CHINA: Google gets flak for its new Chinese name

Chinese Google fans organize a petition, say Guge is 'unsophisticated'

Straits Times
Saturday, April 22, 2006

Shanghai --- Chinese fans of Google have created an online petition to get the popular search engine to change its Chinese name, "Guge."

Reasons cited are that the name is "weird." "unsophisticated," and could damage the "cool" image of Google in China.

"Google, we love you, but we don't love Guge," said the petition on the website called www.noguge.com. The petition had received more than 3,800 signatures by last night.

It added: "The name Guge is not satisfactory and we are disappointed. Do you hear us, Google?"

Google, whose popularity in China is second only to its Chinese rival Baidu.com, has been receiving flak for its new Chinese name since an elaborate christening ceremony in Beijing last week, which was graced by Google's global chief Eric Schmidt.

China's media were quick to pounce on "Guge," which means harvesting song, saying the Chinese name reflects the United States-based company's lack of understanding of the Chinese psyche, reported the Shanghai Daily.

Guge in Chinese also means a valley song or a grain song. Its English counterpart Google comes from the word Googol, which denotes the No. 1, followed by 100 zeros.

"Google gives us an individualistic feel, yet Guge sounds traditional and rural...in other words, it's outdated," said a blogger on another website.

But Google China remains unfazed by the hullabaloo.

"Guge is not a substitute for Google; rather, it will complement Google," the company answered Shanghai Daily in a statement.

"Names such as gougou (dog dog) could not reflect the responsibilities of a corporate, brand or product name, nor do they reflect fully our goals and mission," it said in reference to one of the more graphic suggestions from Net users.

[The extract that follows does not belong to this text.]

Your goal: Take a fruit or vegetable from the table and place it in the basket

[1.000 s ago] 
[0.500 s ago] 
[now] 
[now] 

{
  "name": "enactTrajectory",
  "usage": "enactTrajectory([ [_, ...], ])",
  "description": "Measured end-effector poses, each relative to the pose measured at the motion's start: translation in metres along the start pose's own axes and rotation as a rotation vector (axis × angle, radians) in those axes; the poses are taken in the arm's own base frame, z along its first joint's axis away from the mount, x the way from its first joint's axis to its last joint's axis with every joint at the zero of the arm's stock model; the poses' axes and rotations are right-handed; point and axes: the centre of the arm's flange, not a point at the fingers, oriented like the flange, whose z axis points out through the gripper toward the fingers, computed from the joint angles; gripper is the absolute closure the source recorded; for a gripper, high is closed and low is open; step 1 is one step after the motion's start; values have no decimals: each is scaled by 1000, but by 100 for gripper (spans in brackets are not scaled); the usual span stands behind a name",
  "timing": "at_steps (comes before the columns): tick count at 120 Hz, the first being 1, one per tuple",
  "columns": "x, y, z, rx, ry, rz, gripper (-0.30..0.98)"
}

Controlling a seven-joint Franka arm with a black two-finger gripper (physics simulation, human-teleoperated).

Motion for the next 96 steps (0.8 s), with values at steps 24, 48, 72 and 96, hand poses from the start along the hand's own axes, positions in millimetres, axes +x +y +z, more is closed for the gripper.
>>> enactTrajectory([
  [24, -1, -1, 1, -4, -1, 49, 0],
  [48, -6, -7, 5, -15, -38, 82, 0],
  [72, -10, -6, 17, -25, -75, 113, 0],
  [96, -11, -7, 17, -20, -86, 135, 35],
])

Google has been in the limelight for its efforts to break into China's Internet market, which included introducing a censored version of its service in compliance with Chinese laws.

A survey last year by the China Internet Network Information Company found that more than half of China's Net users could not correctly spell "Google," a problem the company hopes to sidestep with the new Chinese name.